Subject Re: [firebird-support]
Author Ann W. Harrison
Kevin Hamilton wrote:
>
> 1) In a gstat -h, what is the difference between "Oldest Active" and
> "Oldest snapshot"?

The oldest active is the oldest transaction that was active when any
currently active transaction started. That's important because versions
created by that transaction and newer transactions are visible to some
active transaction and can not be garbage collected.


The oldest snapshot is a a problem. We' spent about two weeks tracing
it through the code on the devel list, and it appears that when the
oldest active is updated, the previous value for the oldest active
becomes the oldest snapshot. I don't know why it's kept or why it's
used instead of the oldest-active to limit garbage collection. Normally
it lags the oldest active by two or three transactions and is not a
problem. The stats you provided below, however, are really troubling...

> For instance, why might I see the following?
> Oldest transaction 2896976
> Oldest active 2896977
> Oldest snapshot 2853644
> Next transaction 2897181

I don't understand how the oldest snapshot could be more than forty
thousand older than the oldest active. Sometimes that sort of thing is
a bug in the reporting program... (she says, clutching at straws).

> 2) Oldest transaction means "oldest interesting transaction"

Yes.

> and is used for auto-sweeping, right?

No. The oldest interesting transaction is the oldest transaction that
did not commit. Every running transaction must look for data created by
uncommitted transactions - if those transactions rolled back, the
current transaction will remove their changes. If the transaction that
created the data is active, the current transaction will read a back
version.


> a) I don't need to be concerned if the Oldest Transaction is very
> old, do I? Like the following?
> Oldest transaction 38879
> Oldest active 293593
> Oldest snapshot 293585
> Next transaction 293606

That's not a serious problem - on old machines with tiny memory, keeping
an array of two bits per transaction for three hundred thousand
transactions was a problem. Sweeping from time to time will move the
oldest interesting transaction along. As long as all the changes made
by a transaction are removed, it's state can be reset to committed.
That's what sweep does.

> 3) In a gstat -r -a, what is the difference between "total versions" and
> "max versions"?

Easy. The total versions is the total number of back versions of
records in that table. The max versions is the largest number of back
versions of any single record. When you seen one record with 30 back
versions, you know you've got a hot-spot or seriously delayed garbage
collection, or probably both.

> a) Does the average version length tell me anything useful?

It tells you how much space is being used by back versions - and is an
indication of the type of changes made. Firebird stores back versions
as deltas when possible. A delta isn't a full record, but instructions
that tell the system how to transform the current record into its
previous state. For example, start at byte 23 and replace the next 12
bytes with zeros. There are three cases where deltas aren't used.
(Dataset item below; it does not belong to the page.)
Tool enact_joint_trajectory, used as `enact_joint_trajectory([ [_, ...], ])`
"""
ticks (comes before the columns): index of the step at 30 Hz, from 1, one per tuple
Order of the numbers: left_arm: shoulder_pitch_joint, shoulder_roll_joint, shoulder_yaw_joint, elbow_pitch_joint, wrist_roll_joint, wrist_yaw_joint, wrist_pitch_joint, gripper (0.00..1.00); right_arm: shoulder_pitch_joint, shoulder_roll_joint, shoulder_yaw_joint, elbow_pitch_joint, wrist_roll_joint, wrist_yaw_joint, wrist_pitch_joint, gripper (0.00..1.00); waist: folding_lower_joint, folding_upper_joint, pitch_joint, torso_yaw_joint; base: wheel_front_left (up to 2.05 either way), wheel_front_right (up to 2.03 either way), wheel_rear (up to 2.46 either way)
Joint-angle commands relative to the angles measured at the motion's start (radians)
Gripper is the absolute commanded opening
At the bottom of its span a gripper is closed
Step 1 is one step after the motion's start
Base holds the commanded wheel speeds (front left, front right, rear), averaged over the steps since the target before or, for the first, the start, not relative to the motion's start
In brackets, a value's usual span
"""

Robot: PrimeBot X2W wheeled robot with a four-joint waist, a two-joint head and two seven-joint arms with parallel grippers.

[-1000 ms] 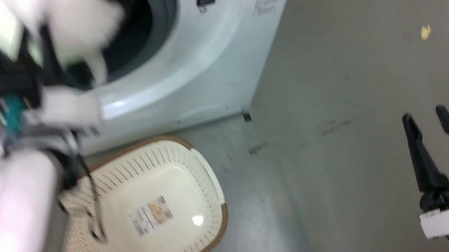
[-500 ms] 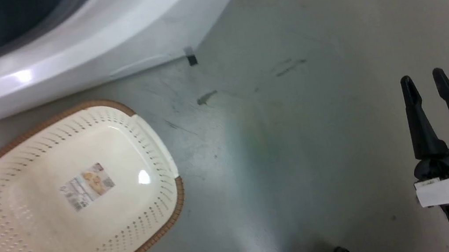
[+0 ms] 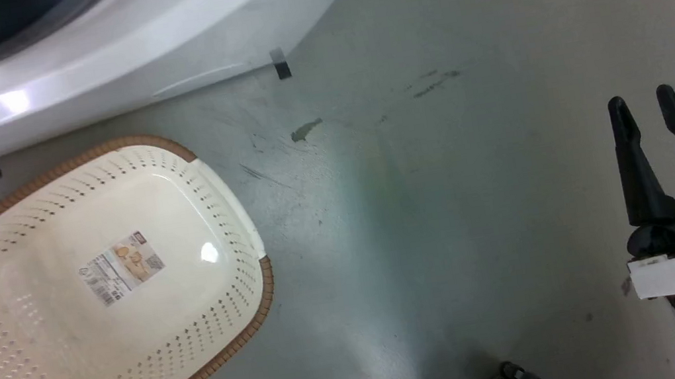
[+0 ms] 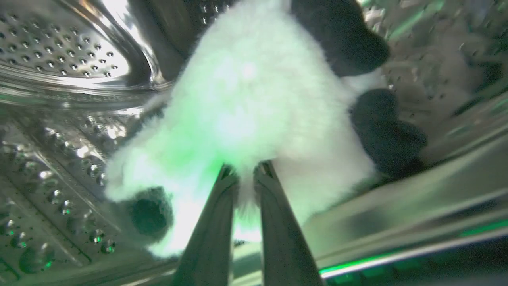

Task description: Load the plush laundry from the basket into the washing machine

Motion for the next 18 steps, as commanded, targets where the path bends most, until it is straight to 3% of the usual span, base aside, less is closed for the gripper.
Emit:
enact_joint_trajectory([
  [1, 0.005, -0.007, 0.004, 0.002, -0.008, 0.012, -0.027, 0.49, -0.010, -0.008, -0.005, -0.006, 0.000, -0.001, -0.004, 1.00, -0.0001, 0.0000, -0.017, 0.012, 0.00, 0.00, 0.00],
  [2, 0.014, -0.014, 0.009, 0.007, -0.015, 0.023, -0.056, 1.00, -0.008, -0.010, -0.009, -0.009, -0.004, -0.001, -0.004, 1.00, -0.0001, 0.0000, -0.028, 0.019, 0.00, 0.00, 0.00],
  [10, 0.175, -0.092, 0.045, 0.055, -0.097, 0.058, -0.332, 1.00, 0.042, -0.038, -0.043, -0.019, -0.061, -0.001, -0.004, 1.00, -0.0001, 0.0000, -0.200, 0.097, 0.00, 0.00, 0.00],
  [11, 0.310, -0.139, 0.077, 0.045, -0.164, 0.051, -0.504, 1.00, 0.084, -0.048, -0.057, -0.017, -0.099, -0.001, -0.004, 1.00, -0.0001, 0.0000, -0.318, 0.144, 0.00, 0.00, 0.00],
  [16, 0.521, -0.183, 0.117, -0.049, -0.237, 0.044, -0.593, 1.00, 0.143, -0.048, -0.053, -0.015, -0.146, -0.001, -0.004, 1.00, -0.0001, 0.0000, -0.450, 0.203, 0.00, 0.00, 0.00],
  [18, 0.625, -0.194, 0.137, -0.129, -0.256, 0.063, -0.600, 1.00, 0.166, -0.042, -0.050, -0.016, -0.164, -0.001, -0.004, 1.00, -0.0001, 0.0000, -0.498, 0.224, 0.00, 0.00, 0.00],
])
1) when the size of the delta is longer than the size of the full record
2) when the delta would be longer than 255 bytes (that's a mistake and
ought to be changed at some point - the size was picked in 1985 and
things have changed.
3) when a transaction modifies a single record twice. That's a long story.

> b) I was under the impression that having an old "Oldest Snapshot"
> would mean I would also have a high max versions, but the database cited
> in (1) doesn't seem to.

It depends on the activity level. If your database is all insert/read
and never has a rollback, you'll never have any back versions.

> Here's the only interesting lines from that
> database:
> TABLE_Q
> Average version length: 14.99, total versions: 4327, max
> versions: 51

A max version of 51 is breathtaking. Fifty-one transactions have
modified a single record, and there's still some transaction around that
needs the oldest version. Is it a gateway record?

> TABLE_X
> Average version length: 42.16, total versions: 650, max versions:
> 1

no problem.
>
> 4) What is the difference between total dup, and max dup for indexes?

Same as above, total is the aggregate for the index, max is the max for
any single key value.


> I had a high max dup on the tables cited in (3b), so I did a compound
> index with the primary key. But I still have a high "total dup"?

Gstat will report duplicates on unique indexes - that's one of the
oddities of multi-generational indexes. No one transaction can see more
than one instance of each value, but different transactions can see
different instances. I wouldn't expect a lot of duplicates, but quite
possibly a record is being deleted, then another with the same key value
is created over and over ....

> INDEX_Q
> Average data length: 0.00, total dup: 2379, max dup: 28
> INDEX_X
> Average data length: 0.00, total dup: 29593, max dup: 32

Average data length shows that prefix compression is working well, and
that there's a high percentage of duplicate values. Neither of the max
dup values are in the critical range.

Hope this helps,


Ann